Secondary outcomes were asthma symptom and lung function in Holloway 2007 and Thomas 2009. Asthma symptoms were measured by the Nijmegen questionnaire in Holloway 2007 and by the Asthma Control Questionnaire in Thomas 2009. In Grammatopoulou 2011, secondary outcomes were quality of life (as measured by the Short Form (SF)-36 v2 Health Survey) and lung function. In Vempati 2009, the secondary outcome was quality of life (as measured by the AQLQ).

In the other included trials, primary and secondary outcomes were not specified, but the authors reported several main outcome measures, including pulmonary function (Fluge 1994; Sodhi 2009), asthma symptoms (Girodo 1992), number of acute exacerbations and pulmonary function (Nagarathna 1985), quality of life and asthma symptoms (Thomas 2003), asthma symptom and lung function (Vedanthan 1998), and lung function and quality of life (Singh 2012).

Excluded studies

After the full text of potentially eligible trials was retrieved, a total of 43 studies were excluded from the review. Two studies previously included were excluded in the 2012 update (Bowler 1998; Opat 2000). Reasons for exclusion are described in the Characteristics of excluded studies.

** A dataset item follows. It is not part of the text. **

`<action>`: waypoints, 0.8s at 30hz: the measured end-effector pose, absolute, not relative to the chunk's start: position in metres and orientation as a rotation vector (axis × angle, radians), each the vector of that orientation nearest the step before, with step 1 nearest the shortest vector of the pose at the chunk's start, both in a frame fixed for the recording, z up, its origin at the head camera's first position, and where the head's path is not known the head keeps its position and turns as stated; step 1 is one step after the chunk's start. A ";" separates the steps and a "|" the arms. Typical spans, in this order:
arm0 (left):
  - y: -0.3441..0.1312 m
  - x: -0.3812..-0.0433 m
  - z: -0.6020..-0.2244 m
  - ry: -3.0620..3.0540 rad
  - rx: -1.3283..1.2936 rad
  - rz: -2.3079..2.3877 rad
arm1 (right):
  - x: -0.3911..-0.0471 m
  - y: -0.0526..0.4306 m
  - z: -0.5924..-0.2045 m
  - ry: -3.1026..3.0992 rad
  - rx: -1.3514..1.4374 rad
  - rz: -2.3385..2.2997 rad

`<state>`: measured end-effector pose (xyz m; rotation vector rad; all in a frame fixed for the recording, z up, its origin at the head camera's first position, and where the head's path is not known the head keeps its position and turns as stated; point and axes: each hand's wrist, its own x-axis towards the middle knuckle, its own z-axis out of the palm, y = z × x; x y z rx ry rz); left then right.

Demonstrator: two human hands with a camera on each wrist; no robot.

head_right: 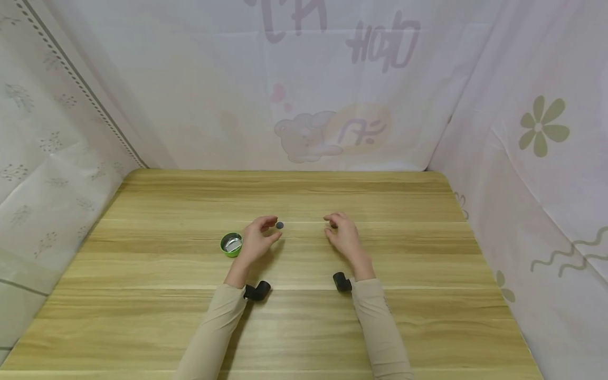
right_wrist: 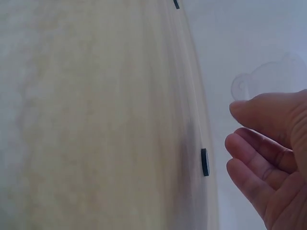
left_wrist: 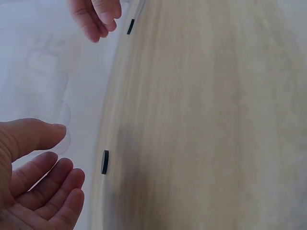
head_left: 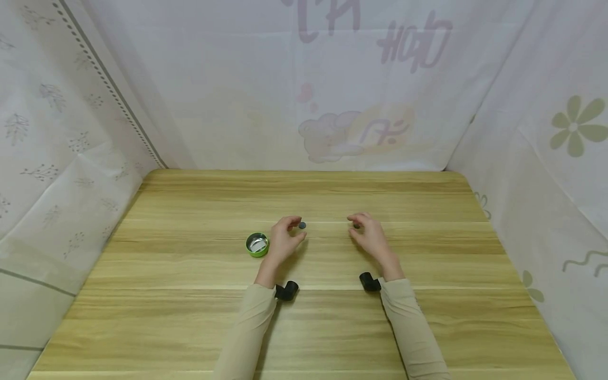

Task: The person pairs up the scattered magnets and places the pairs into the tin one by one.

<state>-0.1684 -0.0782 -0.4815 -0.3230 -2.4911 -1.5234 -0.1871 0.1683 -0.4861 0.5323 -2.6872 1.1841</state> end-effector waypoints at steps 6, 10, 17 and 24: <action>-0.076 -0.172 -0.481 -2.540 -0.272 -1.512 | -0.188 0.172 -0.485 -2.720 0.435 1.167; -0.075 -0.174 -0.480 -2.586 -0.238 -1.513 | -0.188 0.174 -0.483 -2.762 0.374 1.165; -0.074 -0.178 -0.481 -2.648 -0.201 -1.512 | -0.189 0.177 -0.482 -2.820 0.346 1.180; -0.073 -0.183 -0.483 -2.656 -0.198 -1.496 | -0.195 0.179 -0.482 -2.888 0.350 1.112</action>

Risk of bias in included studies

Full details of risk of bias judgments can be found in Characteristics of included studies and in Figure 1.

Figure 1.

Risk of bias summary: review authors' judgements about each risk of bias item for each included study.

Allocation

Four studies reported adequate sequence generation and were judged to have low risk of bias (Thomas 2003; Holloway 2007; Grammatopoulou 2011; Prem 2013). Nine studies were reported as randomised but gave no description of the methods used and were therefore judged to be at unclear risk of bias (Nagarathna 1985; Girodo 1992; Fluge 1994; Vedanthan 1998; Sodhi 2009; Thomas 2009; Vempati 2009; Bidwell 2012; Singh 2012).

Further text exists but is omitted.